- [EXERCISE BRIEF]
Filter these entries down to lines holding "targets".

#### RECORDED INFORMATION ####

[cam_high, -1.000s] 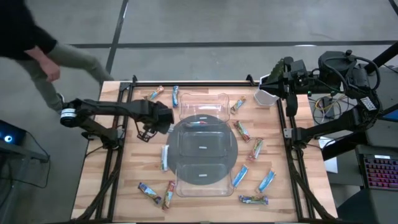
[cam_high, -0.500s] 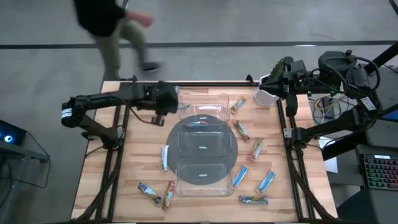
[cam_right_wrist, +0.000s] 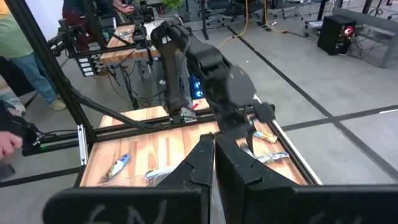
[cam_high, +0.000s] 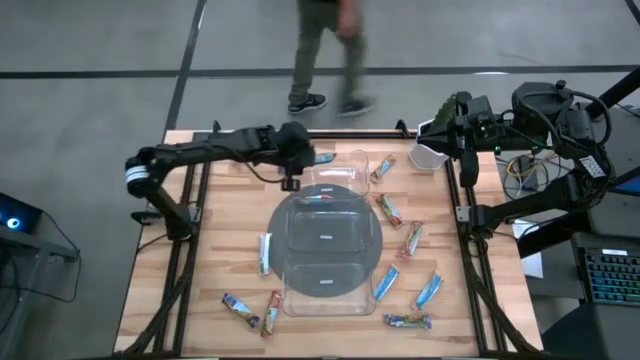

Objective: Pick and place Granola Bars by type
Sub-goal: Put the red granola bar into the top transparent bin

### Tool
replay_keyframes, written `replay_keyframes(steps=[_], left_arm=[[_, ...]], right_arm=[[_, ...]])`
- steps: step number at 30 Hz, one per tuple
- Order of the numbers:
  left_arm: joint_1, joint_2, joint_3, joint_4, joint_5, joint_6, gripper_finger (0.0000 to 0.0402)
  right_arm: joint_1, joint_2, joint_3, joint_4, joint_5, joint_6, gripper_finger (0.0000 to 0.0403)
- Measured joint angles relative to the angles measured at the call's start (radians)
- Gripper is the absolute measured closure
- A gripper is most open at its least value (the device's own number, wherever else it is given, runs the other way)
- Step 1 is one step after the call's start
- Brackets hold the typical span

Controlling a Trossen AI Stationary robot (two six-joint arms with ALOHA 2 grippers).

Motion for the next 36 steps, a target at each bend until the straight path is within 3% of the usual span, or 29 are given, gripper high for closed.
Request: replay_keyframes(steps=[7,14,21,27,36], left_arm=[[0.000,0.119,0.077,0.005,-0.003,-0.005,0.0314],[-0.002,0.171,0.185,-0.015,-0.005,0.000,0.0256],[-0.002,0.187,0.281,-0.221,-0.027,-0.011,0.0241],[-0.004,0.126,0.284,-0.325,-0.004,-0.118,0.0242],[-0.046,-0.082,0.283,-0.474,0.069,-0.322,0.0243]], right_arm=[[0.000,0.000,0.000,0.000,0.000,0.000,0.0394],[0.000,0.000,0.000,0.000,0.000,-0.002,0.0394],[0.000,0.000,0.000,-0.002,0.001,-0.027,0.0394],[0.000,0.000,0.000,-0.003,0.001,-0.033,0.0394],[0.000,0.000,0.000,-0.004,0.001,-0.061,0.0394]])
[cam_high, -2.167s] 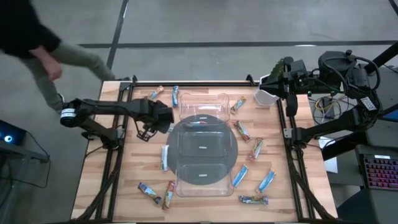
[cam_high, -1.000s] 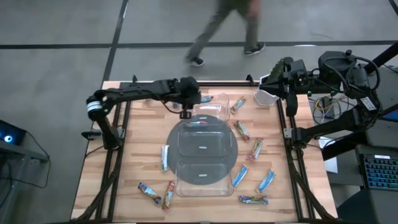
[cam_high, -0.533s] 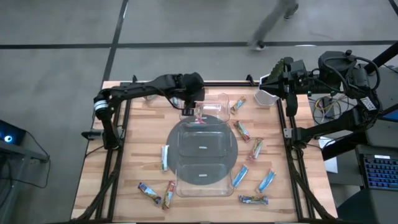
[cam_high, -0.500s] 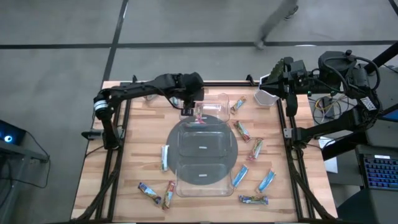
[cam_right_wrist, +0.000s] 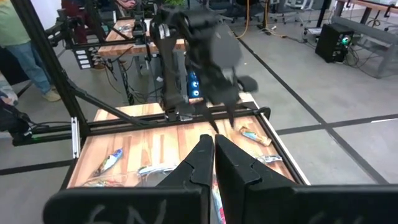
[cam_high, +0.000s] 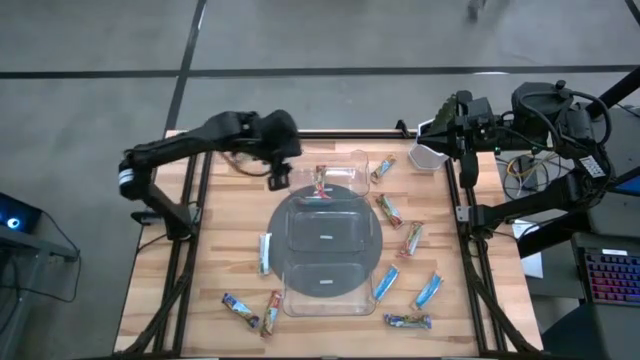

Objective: Pick and place Granola Bars by type
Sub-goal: Put the red granola bar into the top transparent bin

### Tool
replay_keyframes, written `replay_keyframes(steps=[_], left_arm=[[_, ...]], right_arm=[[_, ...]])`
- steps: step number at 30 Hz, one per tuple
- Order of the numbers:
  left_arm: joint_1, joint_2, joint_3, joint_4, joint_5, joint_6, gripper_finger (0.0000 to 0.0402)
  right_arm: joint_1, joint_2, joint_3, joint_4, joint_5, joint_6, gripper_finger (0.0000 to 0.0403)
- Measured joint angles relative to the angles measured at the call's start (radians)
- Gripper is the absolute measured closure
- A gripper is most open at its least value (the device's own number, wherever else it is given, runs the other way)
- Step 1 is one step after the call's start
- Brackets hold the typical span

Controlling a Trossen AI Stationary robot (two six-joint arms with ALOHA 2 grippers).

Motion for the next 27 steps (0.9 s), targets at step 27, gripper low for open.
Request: replay_keyframes(steps=[27], left_arm=[[-0.637,-0.156,-0.008,-0.192,0.143,-0.871,0.0243]], right_arm=[[0.000,0.000,0.000,0.001,0.000,0.000,0.0394]])
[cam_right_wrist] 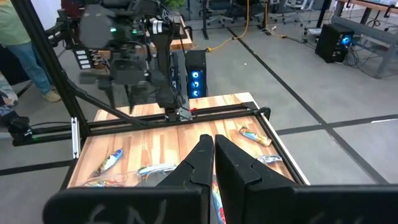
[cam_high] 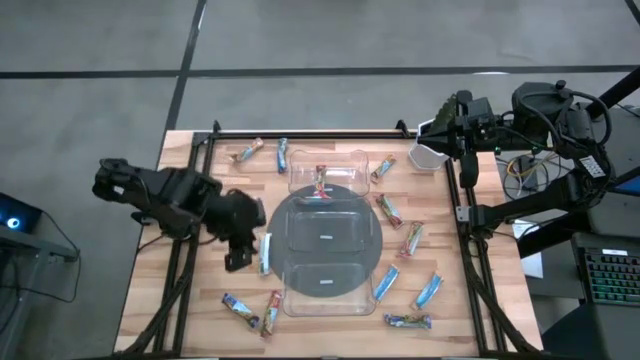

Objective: Pick and place Granola Bars by type
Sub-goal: Put the red granola bar into the top transparent bin

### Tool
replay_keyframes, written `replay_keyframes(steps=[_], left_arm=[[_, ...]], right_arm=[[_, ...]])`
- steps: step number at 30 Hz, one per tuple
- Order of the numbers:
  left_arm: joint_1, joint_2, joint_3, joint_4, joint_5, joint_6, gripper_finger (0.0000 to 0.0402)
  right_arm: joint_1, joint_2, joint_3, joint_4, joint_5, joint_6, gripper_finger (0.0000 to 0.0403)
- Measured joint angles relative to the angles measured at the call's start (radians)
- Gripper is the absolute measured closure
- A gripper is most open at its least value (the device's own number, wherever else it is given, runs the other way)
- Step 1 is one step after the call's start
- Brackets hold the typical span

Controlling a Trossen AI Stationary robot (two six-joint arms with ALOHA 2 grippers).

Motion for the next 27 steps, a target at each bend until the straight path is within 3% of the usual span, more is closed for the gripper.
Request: replay_keyframes(steps=[8,18,27], left_arm=[[-0.106,0.040,0.000,0.019,-0.006,-0.269,0.0243],[-0.114,0.131,0.000,0.019,-0.017,-0.251,0.0243],[-0.151,0.279,0.000,0.032,0.051,-0.374,0.0243]], right_arm=[[0.000,0.000,0.000,-0.002,0.000,-0.001,0.0394],[0.000,0.000,-0.001,-0.005,-0.001,-0.008,0.0394],[0.000,0.000,-0.001,-0.005,-0.002,-0.008,0.0394]])
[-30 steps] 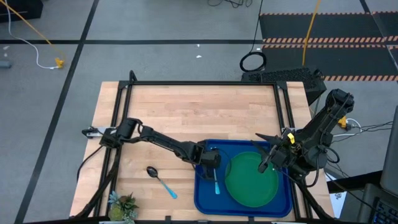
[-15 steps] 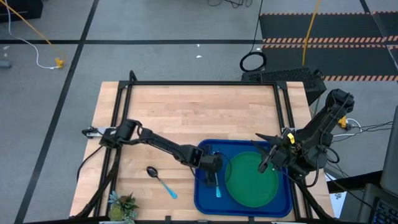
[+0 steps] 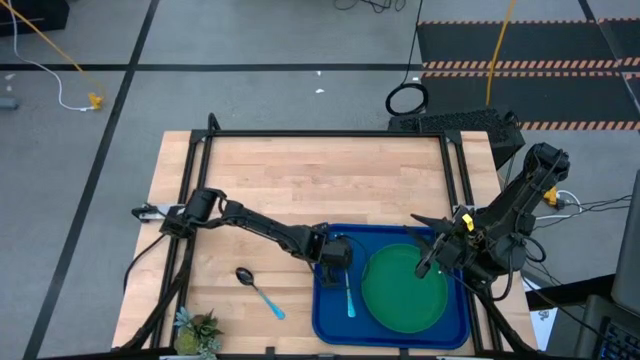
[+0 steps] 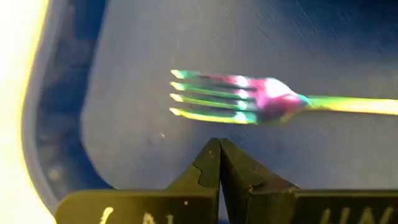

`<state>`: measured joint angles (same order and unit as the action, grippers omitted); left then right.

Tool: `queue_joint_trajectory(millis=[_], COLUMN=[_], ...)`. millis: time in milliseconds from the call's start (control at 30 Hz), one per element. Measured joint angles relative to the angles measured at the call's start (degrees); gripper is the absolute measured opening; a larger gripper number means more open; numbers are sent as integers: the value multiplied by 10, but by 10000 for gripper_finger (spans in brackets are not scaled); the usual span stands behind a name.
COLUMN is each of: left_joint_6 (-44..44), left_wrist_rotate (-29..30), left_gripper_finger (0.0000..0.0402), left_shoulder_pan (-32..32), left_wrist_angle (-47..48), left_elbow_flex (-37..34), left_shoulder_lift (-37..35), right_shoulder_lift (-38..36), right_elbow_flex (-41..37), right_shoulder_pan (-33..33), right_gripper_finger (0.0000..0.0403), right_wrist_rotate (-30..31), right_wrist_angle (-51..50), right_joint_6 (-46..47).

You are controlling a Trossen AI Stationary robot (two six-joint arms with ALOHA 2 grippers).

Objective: Pick and place plate/cup/fork/spoon on tray
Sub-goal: Put the blue fork on the left side of the plate on the blue tray

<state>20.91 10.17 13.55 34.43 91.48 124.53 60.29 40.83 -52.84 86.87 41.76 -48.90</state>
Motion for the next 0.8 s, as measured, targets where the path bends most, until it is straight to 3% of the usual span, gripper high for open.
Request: queue_joint_trajectory(millis=[800], left_joint_6=[-39], left_wrist_rotate=[-27], left_gripper_finger=[8], left_shoulder_pan=[-21], left_wrist_angle=[-41], left_elbow_flex=[0], left_shoulder_lift=[0], right_shoulder_lift=[0], right_elbow_flex=[0], right_shoulder_pan=[0], right_gripper_finger=[130], right_wrist_rotate=[0], right_wrist_angle=[0], right_joint_6=[0])
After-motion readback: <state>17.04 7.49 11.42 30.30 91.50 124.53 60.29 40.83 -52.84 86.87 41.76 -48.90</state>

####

- [TASK OUTPUT]
Motion for the next 27 steps (0.9 s), targets at step 27, gripper low for open.
Motion for the next 0.8 s, as measured, targets where the path bends most, until it is straight to 3% of the usual span, gripper high for open.

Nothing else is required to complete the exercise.